38 years have passed since the massacre against Kurdish Alevis in Maraş planned by the dark groups in the deep state and carried out by fascist gangs.
Maraş Massacre...
It has been exactly 38 years since the Maraş Massacre, a massacre covered up as a “state secret” by the Turkish state that has a history full of massacres against various ethnic groups. The Maraş Massacre against the Kurdish Alevis is just one in a long line of bloody massacres the Turkish state has imposed upon civilians since Ottoman times.
The Maraş Massacre is passing into its 39th year. It hasn’t been solved, the masterminds haven’t been punished, and despite decades have passed, it is easy to see that the painful wounds it left on Maraş Alevis and all Alevis in the country in general are still fresh. The perpetrators who organized and carried out the massacre have never been on trial, which is enough to expose the massacrist face of the Turkish state.
150 ALEVI KURDS MASSACRED IN ONE WEEK
As is common knowledge, December 19, 1978 marked the start of the massacre attacks on Kurdish Alevis in Maraş by gangs of nationalist Grey Wolves and political Islamists utilized by CIA and the deep state. The attacks on Kurdish Alevis in Maraş continued for a whole week until December 26, 1978 and turned into a bloody massacre.
In the Kurdish Alevi “hunt” started by counterguerilla units and fascist gangs in the streets of Maraş, Alevis were massacred under state supervision for a week. Homes and work places of Alevis were attacked. Official records claim 111 people lost their lives in these attacks, but in truth 150 people were massacred. 552 homes and 289 work placeces and vehicles were burned and destroyed. The planners of the Maraş Massacre against Kurdish Alevis were hidden, dubbed a “state secret”.
MESSAGE TO REVOLUTIONARIES THROUGH THE ALEVI MASSACRE
With the implementation of the massacre plans and the slaughter, 80% of Alevis, who comprised 70 to 80% of the city’s population at the time, were forced to move out. One of the goals of the bloody massacre was to act as a message to Alevis who supported the rising revolutionary movements in the country. Maraş was a Alevi-intensive region where Alevis and Sunnis lived together. The deep state (MİT) and the CIA wanted to utilize the polarization that developed over ideological controversy and set the plans for the massacre in motion.
The massacre was committed one month after the Kurdish Freedom Movement had laid its foundations. With it, the state wanted to give a direct message of “annihilation” to the Kurdish Freedom Struggle as well.

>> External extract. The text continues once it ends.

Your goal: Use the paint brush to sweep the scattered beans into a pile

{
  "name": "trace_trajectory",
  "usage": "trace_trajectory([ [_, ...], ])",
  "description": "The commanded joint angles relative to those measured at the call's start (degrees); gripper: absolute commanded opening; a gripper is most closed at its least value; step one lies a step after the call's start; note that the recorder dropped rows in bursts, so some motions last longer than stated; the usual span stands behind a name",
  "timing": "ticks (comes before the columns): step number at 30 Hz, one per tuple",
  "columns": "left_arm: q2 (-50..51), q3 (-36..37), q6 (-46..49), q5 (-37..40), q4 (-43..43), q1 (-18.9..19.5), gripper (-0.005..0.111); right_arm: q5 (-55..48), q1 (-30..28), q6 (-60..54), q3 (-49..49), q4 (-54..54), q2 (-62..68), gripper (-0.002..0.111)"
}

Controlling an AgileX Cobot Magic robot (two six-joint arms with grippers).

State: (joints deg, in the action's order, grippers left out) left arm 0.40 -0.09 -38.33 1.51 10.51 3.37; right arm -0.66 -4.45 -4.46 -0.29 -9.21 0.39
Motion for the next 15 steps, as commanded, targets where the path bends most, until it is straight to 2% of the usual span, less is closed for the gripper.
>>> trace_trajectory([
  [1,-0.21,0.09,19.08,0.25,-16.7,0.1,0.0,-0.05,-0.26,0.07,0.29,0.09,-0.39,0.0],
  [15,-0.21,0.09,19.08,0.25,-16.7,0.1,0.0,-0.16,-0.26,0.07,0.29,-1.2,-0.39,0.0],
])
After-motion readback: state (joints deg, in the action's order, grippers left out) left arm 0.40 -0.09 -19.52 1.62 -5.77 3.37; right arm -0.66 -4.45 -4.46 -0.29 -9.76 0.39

ALL WHO HAVE A ROLE IN THE MASSACRE
After the massacre, the then-Interior Minister İrfan Özaydınlı formed a special unit to investigate the massacre. This unit discovered important information, but the information was hidden, dubbed a “state secret”. The then-Public Prosecutor Dündar Saner prepared a report which laid bare the details on how the massacre was organized and implemented. The massacre was covered up as a “state secret” and it hasn’t been solved still.
According to reports, the massacre was planned by 4 MİT members, including the MİT legal counsel who was an in-law relative of Alparslan Türkeş, and CIA agent Alexander Peck who went to Maraş before the massacre. The involvement of Alparslan Türkeş, the MİT officials, AP and MHP provincial branch chairs, businessmen, landowners and the Susurluk gang including Abdullah Çatlı and Haluk Kırcı were covered up, dubbed a “state secret”.
THE MASSACRE COVERED UP
Also among the planners of the massacre were the Justica Party (AP) Provincial Branch Chair Faruk Kadıoğlu and the then-Mayor of Maraş Ahmet Uncu. The lawsuit on the massacre continued into 1991. 804 people on trial received varying prison sentences, while the 68 people who had important roles in the massacre were never caught, or investigated.
Those who received prison sentences were released in April 1991, due to the Anti-terror Act passed by Turgut Özal. And the case file for the Maraş Massacre was closed as such.